> **What the task asks**
Go to the line below that has "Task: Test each", print it and each line after it exactly, and stop after the line that has "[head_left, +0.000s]"; leave out pictures.

> **Provided data**
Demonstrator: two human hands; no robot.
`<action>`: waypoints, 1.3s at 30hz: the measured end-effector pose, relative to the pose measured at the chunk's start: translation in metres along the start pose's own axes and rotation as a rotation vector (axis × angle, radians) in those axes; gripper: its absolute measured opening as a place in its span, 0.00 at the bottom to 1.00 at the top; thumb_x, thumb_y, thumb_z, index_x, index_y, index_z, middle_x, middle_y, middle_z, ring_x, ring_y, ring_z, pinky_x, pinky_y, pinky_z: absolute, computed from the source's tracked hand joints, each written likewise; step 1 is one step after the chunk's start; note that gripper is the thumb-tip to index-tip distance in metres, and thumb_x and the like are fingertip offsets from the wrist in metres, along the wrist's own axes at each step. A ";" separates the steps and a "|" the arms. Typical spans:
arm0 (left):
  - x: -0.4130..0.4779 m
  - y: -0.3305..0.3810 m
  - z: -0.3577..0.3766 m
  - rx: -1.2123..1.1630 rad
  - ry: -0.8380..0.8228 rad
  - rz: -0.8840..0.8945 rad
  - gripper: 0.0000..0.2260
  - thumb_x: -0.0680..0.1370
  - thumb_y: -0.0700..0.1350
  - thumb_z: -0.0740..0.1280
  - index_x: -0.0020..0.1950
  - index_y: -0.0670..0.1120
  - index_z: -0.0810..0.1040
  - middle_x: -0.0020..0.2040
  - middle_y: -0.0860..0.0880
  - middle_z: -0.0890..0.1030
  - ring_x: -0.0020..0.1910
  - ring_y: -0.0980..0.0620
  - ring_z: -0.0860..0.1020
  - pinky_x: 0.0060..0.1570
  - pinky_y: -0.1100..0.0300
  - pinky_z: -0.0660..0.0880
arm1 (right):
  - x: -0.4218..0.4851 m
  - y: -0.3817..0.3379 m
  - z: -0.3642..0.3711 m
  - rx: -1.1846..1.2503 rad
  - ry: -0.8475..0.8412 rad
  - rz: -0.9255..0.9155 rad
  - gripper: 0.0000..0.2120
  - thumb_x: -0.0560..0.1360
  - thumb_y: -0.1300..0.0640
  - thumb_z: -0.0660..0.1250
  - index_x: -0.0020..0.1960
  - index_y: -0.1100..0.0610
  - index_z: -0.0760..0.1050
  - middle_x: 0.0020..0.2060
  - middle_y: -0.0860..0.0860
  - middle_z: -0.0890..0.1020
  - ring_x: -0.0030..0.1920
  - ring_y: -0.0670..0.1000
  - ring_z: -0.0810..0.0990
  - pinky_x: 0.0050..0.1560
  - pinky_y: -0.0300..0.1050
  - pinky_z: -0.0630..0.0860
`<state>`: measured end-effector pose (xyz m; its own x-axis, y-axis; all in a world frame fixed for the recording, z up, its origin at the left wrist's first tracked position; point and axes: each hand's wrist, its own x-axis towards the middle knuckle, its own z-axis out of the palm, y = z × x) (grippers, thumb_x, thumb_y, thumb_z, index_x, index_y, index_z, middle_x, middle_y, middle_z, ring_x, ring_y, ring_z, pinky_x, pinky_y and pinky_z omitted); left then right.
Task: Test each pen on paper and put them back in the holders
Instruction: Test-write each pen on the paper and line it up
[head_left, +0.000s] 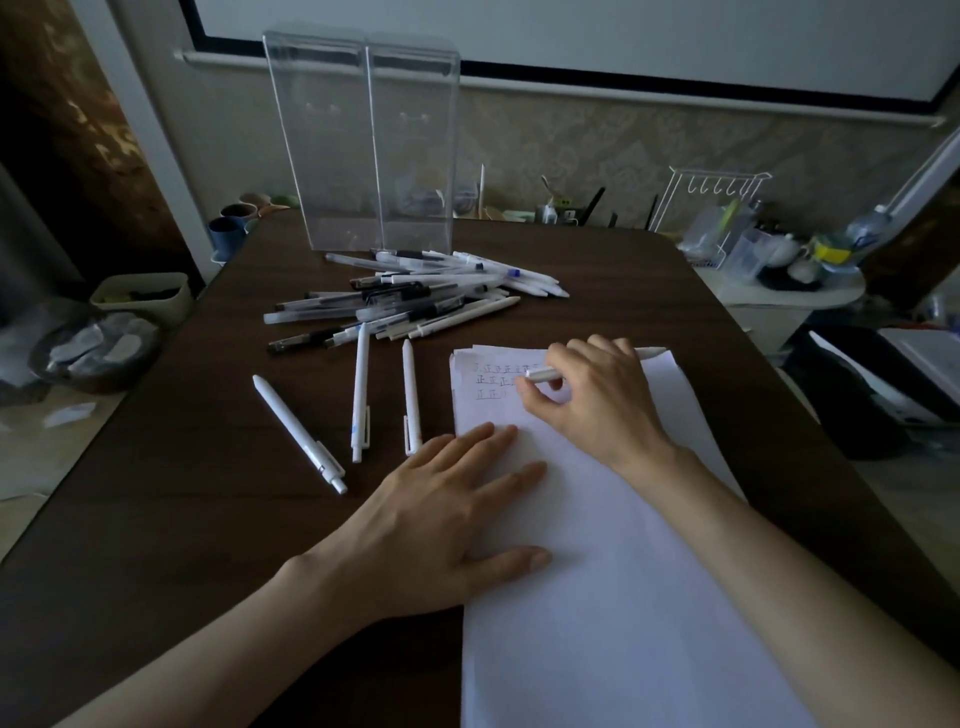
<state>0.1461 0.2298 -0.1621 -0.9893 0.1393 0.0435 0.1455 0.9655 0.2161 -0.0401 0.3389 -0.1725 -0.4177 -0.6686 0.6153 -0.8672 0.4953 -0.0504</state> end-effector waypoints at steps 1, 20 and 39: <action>0.000 0.000 -0.001 -0.001 0.021 0.003 0.32 0.75 0.71 0.46 0.75 0.57 0.55 0.77 0.48 0.53 0.75 0.50 0.51 0.72 0.54 0.48 | 0.000 0.002 0.001 0.016 0.021 -0.005 0.19 0.71 0.40 0.62 0.34 0.56 0.70 0.29 0.51 0.74 0.33 0.55 0.73 0.37 0.46 0.61; 0.000 -0.001 -0.002 0.019 0.033 -0.012 0.29 0.76 0.68 0.50 0.73 0.54 0.65 0.73 0.45 0.64 0.72 0.46 0.63 0.67 0.53 0.57 | 0.014 -0.022 -0.010 0.875 -0.138 0.597 0.12 0.72 0.60 0.70 0.34 0.58 0.69 0.25 0.47 0.72 0.25 0.41 0.67 0.26 0.32 0.63; 0.001 -0.002 -0.001 0.017 0.036 -0.017 0.30 0.76 0.67 0.51 0.73 0.54 0.65 0.73 0.45 0.64 0.72 0.46 0.62 0.68 0.52 0.58 | 0.013 -0.017 0.003 0.784 -0.207 0.545 0.16 0.71 0.64 0.65 0.31 0.56 0.60 0.20 0.45 0.66 0.28 0.44 0.76 0.34 0.44 0.67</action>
<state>0.1452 0.2278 -0.1615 -0.9905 0.1148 0.0752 0.1278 0.9713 0.2006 -0.0318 0.3204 -0.1656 -0.7894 -0.5784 0.2058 -0.4441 0.3065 -0.8419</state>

> **Solution to this problem**
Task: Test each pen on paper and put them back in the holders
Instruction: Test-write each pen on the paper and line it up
[head_left, +0.000s] 

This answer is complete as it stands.